▶ **To do**:
Print out each entry below exactly, please.
• • •
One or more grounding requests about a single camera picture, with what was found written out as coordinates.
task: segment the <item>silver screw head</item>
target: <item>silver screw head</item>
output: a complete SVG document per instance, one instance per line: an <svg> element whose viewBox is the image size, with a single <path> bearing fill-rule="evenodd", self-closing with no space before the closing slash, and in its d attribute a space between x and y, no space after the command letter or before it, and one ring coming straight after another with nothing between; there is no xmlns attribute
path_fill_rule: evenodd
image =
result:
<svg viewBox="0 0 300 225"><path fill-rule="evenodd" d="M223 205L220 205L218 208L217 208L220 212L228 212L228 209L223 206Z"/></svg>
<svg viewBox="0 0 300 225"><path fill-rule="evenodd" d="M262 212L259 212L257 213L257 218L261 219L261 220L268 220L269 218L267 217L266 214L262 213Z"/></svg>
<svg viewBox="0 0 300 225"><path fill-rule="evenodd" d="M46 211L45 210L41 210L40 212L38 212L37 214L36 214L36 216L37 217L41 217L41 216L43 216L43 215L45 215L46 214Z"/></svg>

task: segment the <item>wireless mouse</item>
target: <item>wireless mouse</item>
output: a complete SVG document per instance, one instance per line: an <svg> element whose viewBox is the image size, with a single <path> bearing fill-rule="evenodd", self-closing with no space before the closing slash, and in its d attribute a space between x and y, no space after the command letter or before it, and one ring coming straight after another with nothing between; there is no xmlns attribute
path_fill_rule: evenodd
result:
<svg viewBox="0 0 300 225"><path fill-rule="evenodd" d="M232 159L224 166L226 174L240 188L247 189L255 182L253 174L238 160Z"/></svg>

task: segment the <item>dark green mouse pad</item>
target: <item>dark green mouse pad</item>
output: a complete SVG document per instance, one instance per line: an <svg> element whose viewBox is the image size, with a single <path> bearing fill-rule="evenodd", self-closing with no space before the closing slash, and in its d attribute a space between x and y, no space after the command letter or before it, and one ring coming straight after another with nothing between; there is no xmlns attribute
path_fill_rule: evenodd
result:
• • •
▶ **Solution to the exercise**:
One or more grounding requests about a single camera picture, with what was found written out as coordinates.
task: segment the <item>silver screw head</item>
target: <item>silver screw head</item>
output: a complete SVG document per instance, one instance per line: an <svg> element whose viewBox is the image size, with a single <path> bearing fill-rule="evenodd", self-closing with no space before the closing slash, and in its d attribute a space between x and y, no space after the command letter or before it, and one ring coming straight after another with nothing between; there is no xmlns attribute
path_fill_rule: evenodd
image =
result:
<svg viewBox="0 0 300 225"><path fill-rule="evenodd" d="M223 205L220 205L218 208L217 208L220 212L228 212L228 209L223 206Z"/></svg>
<svg viewBox="0 0 300 225"><path fill-rule="evenodd" d="M262 212L259 212L257 213L257 218L261 219L261 220L268 220L269 218L267 217L266 214L262 213Z"/></svg>
<svg viewBox="0 0 300 225"><path fill-rule="evenodd" d="M46 211L45 210L41 210L40 212L38 212L37 214L36 214L36 216L37 217L41 217L41 216L43 216L43 215L45 215L46 214Z"/></svg>

task: segment the <item>wireless mouse</item>
target: <item>wireless mouse</item>
output: a complete SVG document per instance, one instance per line: an <svg> element whose viewBox is the image size, with a single <path> bearing fill-rule="evenodd", self-closing with no space before the closing slash, and in its d attribute a space between x and y, no space after the command letter or before it, and one ring coming straight after another with nothing between; there is no xmlns attribute
path_fill_rule: evenodd
result:
<svg viewBox="0 0 300 225"><path fill-rule="evenodd" d="M232 159L224 166L226 174L240 188L247 189L255 182L253 174L238 160Z"/></svg>

task: segment the <item>dark green mouse pad</item>
target: <item>dark green mouse pad</item>
output: a complete SVG document per instance, one instance per line: an <svg> element whose viewBox is the image size, with a single <path> bearing fill-rule="evenodd", self-closing with no space before the closing slash, and in its d attribute a space between x and y, no space after the command letter or before it, and one ring coming straight after another with nothing between; there is no xmlns attribute
path_fill_rule: evenodd
result:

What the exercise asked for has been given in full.